15. Energy Systems and Climate Change  Most promising near term strategies for reduction of carbon emission?  How will climate change and mitigation efforts impact national economies over the next several decades?  Vulnerable sectors of society?  What adaptation strategies should we be putting in place?

16. Emphases implied for DOE climate program  Better inform modeling activities through DOE’s climate observational programs (ARM, aerosol, carbon, ecology…) needed interfaces currently missing?  Connect integrated assessment modeling to climate modeling – recognize in general major human dimensions elements that involve research questions.  Will require training/education of many more scientists.

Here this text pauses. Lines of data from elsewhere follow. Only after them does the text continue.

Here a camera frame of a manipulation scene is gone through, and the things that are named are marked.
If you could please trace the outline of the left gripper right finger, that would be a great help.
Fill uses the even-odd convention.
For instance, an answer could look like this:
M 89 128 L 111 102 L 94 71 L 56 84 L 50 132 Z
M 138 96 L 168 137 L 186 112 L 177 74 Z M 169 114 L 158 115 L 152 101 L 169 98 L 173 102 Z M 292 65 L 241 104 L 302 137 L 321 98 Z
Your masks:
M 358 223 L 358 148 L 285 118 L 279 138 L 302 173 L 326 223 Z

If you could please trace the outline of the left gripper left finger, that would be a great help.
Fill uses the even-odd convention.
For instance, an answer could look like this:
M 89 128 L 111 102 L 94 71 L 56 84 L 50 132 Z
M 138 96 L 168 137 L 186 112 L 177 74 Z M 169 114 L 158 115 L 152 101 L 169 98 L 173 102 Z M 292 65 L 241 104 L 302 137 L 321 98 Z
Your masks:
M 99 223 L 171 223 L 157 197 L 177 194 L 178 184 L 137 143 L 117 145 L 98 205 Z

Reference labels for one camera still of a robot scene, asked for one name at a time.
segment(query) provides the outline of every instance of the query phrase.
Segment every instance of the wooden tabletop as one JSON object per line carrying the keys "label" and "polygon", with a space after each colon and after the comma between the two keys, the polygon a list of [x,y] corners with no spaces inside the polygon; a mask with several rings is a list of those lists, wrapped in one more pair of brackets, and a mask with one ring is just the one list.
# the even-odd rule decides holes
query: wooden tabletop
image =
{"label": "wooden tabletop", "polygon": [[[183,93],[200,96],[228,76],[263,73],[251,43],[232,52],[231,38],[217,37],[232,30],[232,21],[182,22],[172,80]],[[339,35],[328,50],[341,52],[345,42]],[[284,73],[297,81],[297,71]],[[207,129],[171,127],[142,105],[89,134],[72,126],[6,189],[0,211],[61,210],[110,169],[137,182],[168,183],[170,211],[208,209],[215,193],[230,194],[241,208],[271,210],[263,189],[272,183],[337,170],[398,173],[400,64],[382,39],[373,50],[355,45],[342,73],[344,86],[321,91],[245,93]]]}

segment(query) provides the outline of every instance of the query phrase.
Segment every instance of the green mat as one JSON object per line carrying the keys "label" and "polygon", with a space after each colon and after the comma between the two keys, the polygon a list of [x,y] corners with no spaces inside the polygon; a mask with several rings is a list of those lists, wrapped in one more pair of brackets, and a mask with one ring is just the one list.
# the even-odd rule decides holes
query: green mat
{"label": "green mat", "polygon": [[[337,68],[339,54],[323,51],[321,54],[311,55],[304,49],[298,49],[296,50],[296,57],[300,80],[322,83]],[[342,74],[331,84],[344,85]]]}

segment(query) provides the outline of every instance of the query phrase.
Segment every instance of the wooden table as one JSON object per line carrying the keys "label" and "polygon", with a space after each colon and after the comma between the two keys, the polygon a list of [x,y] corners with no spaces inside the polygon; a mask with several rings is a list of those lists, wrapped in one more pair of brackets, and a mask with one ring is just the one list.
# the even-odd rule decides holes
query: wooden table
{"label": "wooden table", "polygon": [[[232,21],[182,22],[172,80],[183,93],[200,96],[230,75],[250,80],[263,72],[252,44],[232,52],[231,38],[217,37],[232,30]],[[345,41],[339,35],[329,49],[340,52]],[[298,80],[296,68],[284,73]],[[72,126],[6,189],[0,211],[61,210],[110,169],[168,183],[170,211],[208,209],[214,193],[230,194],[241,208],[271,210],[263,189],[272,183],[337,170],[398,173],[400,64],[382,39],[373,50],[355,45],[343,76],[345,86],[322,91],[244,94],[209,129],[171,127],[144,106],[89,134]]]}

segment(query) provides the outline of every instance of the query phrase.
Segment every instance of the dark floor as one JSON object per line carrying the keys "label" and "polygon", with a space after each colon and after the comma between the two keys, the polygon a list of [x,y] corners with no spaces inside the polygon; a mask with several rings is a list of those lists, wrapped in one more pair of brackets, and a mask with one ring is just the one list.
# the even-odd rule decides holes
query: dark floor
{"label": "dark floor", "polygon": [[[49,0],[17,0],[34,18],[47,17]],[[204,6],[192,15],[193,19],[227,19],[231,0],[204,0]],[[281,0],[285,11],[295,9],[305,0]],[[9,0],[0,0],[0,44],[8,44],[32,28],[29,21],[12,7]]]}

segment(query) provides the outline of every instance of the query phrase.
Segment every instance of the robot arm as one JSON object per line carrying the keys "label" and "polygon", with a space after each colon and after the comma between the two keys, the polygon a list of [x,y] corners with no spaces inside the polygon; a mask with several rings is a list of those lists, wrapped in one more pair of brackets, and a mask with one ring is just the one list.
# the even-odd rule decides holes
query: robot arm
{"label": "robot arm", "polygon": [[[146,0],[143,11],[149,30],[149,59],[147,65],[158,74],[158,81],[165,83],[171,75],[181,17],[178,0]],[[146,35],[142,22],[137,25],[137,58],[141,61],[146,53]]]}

17. Directions Highlighted  Grand Challenges include the integration and communication of many improved and improving kinds of scientific information into overall assessment of how climate is changing.  Physical processes, options for mitigation and adaptation.  New research, computational, observational, and experimental directions needed.  Directly related to and facilitated by enhanced computing capabilities.  Large multiyear field program needed?  Several workshops to develop more details.